EXTRACTED INFORMATION>
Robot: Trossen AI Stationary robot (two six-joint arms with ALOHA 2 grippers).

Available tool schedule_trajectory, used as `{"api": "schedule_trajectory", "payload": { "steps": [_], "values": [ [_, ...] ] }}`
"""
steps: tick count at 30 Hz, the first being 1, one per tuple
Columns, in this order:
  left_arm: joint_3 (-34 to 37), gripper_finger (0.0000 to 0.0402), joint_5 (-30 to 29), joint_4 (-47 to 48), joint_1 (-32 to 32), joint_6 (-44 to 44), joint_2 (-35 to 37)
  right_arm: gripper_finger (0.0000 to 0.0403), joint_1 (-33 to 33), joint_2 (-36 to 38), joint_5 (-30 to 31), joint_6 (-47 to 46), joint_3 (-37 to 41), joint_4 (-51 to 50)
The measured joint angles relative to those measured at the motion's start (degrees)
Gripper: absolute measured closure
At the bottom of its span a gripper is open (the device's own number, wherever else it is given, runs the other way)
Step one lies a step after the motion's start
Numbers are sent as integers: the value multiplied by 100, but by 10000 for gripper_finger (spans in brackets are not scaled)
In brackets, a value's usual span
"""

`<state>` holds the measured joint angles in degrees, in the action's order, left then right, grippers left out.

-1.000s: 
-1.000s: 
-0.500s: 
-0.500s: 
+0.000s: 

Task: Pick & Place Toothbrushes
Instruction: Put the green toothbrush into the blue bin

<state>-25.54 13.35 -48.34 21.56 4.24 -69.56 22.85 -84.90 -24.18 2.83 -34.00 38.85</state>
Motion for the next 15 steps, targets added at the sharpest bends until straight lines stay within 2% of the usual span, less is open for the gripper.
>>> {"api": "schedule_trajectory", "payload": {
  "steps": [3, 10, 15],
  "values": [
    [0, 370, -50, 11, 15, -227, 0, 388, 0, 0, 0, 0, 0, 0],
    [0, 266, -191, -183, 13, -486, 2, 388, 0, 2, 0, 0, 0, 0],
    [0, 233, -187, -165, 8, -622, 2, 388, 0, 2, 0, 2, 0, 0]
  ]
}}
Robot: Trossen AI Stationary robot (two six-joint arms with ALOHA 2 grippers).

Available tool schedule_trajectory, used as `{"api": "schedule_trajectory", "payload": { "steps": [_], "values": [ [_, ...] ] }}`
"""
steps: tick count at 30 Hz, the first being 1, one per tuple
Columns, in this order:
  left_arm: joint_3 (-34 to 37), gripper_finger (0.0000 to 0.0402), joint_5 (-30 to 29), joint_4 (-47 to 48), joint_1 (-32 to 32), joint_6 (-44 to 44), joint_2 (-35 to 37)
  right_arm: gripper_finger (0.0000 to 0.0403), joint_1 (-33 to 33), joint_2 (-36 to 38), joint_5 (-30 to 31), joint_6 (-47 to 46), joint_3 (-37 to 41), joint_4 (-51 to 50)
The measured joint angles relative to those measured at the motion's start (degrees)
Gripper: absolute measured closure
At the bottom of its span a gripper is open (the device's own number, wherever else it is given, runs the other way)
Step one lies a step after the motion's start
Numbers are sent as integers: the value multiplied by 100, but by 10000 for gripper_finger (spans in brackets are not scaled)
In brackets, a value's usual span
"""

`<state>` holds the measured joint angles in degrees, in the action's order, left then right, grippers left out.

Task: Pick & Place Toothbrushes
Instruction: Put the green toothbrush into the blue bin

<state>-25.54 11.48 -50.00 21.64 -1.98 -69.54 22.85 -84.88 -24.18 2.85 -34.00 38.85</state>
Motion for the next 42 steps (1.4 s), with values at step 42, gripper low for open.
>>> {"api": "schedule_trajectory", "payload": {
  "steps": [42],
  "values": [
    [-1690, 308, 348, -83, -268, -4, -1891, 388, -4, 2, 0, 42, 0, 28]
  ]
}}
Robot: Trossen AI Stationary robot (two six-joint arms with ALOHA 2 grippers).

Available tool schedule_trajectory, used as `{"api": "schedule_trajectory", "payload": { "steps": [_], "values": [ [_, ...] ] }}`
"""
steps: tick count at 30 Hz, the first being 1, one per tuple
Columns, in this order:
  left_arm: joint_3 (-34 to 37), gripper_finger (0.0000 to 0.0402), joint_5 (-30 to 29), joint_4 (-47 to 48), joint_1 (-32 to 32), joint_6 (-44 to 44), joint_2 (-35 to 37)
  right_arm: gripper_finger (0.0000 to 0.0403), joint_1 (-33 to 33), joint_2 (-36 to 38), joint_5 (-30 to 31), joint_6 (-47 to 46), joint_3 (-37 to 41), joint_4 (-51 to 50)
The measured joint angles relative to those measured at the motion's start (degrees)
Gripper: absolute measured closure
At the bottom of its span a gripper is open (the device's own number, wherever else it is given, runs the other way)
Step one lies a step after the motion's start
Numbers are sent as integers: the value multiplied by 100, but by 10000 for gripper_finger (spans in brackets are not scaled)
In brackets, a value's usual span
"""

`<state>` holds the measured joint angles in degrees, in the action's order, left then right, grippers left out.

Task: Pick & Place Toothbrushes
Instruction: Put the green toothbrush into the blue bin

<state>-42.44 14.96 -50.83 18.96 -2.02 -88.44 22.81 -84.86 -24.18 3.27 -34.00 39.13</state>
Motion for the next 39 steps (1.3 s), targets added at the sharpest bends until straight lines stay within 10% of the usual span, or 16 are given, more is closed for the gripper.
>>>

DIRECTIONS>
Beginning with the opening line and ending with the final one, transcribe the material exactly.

EXERCISE ANSWER>
Robot: Trossen AI Stationary robot (two six-joint arms with ALOHA 2 grippers).

Available tool schedule_trajectory, used as `{"api": "schedule_trajectory", "payload": { "steps": [_], "values": [ [_, ...] ] }}`
"""
steps: tick count at 30 Hz, the first being 1, one per tuple
Columns, in this order:
  left_arm: joint_3 (-34 to 37), gripper_finger (0.0000 to 0.0402), joint_5 (-30 to 29), joint_4 (-47 to 48), joint_1 (-32 to 32), joint_6 (-44 to 44), joint_2 (-35 to 37)
  right_arm: gripper_finger (0.0000 to 0.0403), joint_1 (-33 to 33), joint_2 (-36 to 38), joint_5 (-30 to 31), joint_6 (-47 to 46), joint_3 (-37 to 41), joint_4 (-51 to 50)
The measured joint angles relative to those measured at the motion's start (degrees)
Gripper: absolute measured closure
At the bottom of its span a gripper is open (the device's own number, wherever else it is given, runs the other way)
Step one lies a step after the motion's start
Numbers are sent as integers: the value multiplied by 100, but by 10000 for gripper_finger (spans in brackets are not scaled)
In brackets, a value's usual span
"""

`<state>` holds the measured joint angles in degrees, in the action's order, left then right, grippers left out.

-1.000s: 
-1.000s: 
-0.500s: 
-0.500s: 
+0.000s: 

Task: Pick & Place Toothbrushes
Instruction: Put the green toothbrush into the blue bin

<state>-25.54 13.35 -48.34 21.56 4.24 -69.56 22.85 -84.90 -24.18 2.83 -34.00 38.85</state>
Motion for the next 15 steps, targets added at the sharpest bends until straight lines stay within 2% of the usual span, less is open for the gripper.
>>> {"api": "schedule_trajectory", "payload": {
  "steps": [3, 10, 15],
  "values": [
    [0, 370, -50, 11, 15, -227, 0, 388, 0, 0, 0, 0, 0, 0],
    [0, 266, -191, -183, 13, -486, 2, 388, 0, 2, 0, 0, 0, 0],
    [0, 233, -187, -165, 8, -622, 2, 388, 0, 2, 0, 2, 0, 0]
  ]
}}
Robot: Trossen AI Stationary robot (two six-joint arms with ALOHA 2 grippers).

Available tool schedule_trajectory, used as `{"api": "schedule_trajectory", "payload": { "steps": [_], "values": [ [_, ...] ] }}`
"""
steps: tick count at 30 Hz, the first being 1, one per tuple
Columns, in this order:
  left_arm: joint_3 (-34 to 37), gripper_finger (0.0000 to 0.0402), joint_5 (-30 to 29), joint_4 (-47 to 48), joint_1 (-32 to 32), joint_6 (-44 to 44), joint_2 (-35 to 37)
  right_arm: gripper_finger (0.0000 to 0.0403), joint_1 (-33 to 33), joint_2 (-36 to 38), joint_5 (-30 to 31), joint_6 (-47 to 46), joint_3 (-37 to 41), joint_4 (-51 to 50)
The measured joint angles relative to those measured at the motion's start (degrees)
Gripper: absolute measured closure
At the bottom of its span a gripper is open (the device's own number, wherever else it is given, runs the other way)
Step one lies a step after the motion's start
Numbers are sent as integers: the value multiplied by 100, but by 10000 for gripper_finger (spans in brackets are not scaled)
In brackets, a value's usual span
"""

`<state>` holds the measured joint angles in degrees, in the action's order, left then right, grippers left out.

Task: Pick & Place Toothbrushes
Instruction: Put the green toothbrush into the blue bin

<state>-25.54 11.48 -50.00 21.64 -1.98 -69.54 22.85 -84.88 -24.18 2.85 -34.00 38.85</state>
Motion for the next 42 steps (1.4 s), with values at step 42, gripper low for open.
>>> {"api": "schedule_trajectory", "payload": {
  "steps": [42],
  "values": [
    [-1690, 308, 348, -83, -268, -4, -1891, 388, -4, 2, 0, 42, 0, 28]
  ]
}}
Robot: Trossen AI Stationary robot (two six-joint arms with ALOHA 2 grippers).

Available tool schedule_trajectory, used as `{"api": "schedule_trajectory", "payload": { "steps": [_], "values": [ [_, ...] ] }}`
"""
steps: tick count at 30 Hz, the first being 1, one per tuple
Columns, in this order:
  left_arm: joint_3 (-34 to 37), gripper_finger (0.0000 to 0.0402), joint_5 (-30 to 29), joint_4 (-47 to 48), joint_1 (-32 to 32), joint_6 (-44 to 44), joint_2 (-35 to 37)
  right_arm: gripper_finger (0.0000 to 0.0403), joint_1 (-33 to 33), joint_2 (-36 to 38), joint_5 (-30 to 31), joint_6 (-47 to 46), joint_3 (-37 to 41), joint_4 (-51 to 50)
The measured joint angles relative to those measured at the motion's start (degrees)
Gripper: absolute measured closure
At the bottom of its span a gripper is open (the device's own number, wherever else it is given, runs the other way)
Step one lies a step after the motion's start
Numbers are sent as integers: the value multiplied by 100, but by 10000 for gripper_finger (spans in brackets are not scaled)
In brackets, a value's usual span
"""

`<state>` holds the measured joint angles in degrees, in the action's order, left then right, grippers left out.

Task: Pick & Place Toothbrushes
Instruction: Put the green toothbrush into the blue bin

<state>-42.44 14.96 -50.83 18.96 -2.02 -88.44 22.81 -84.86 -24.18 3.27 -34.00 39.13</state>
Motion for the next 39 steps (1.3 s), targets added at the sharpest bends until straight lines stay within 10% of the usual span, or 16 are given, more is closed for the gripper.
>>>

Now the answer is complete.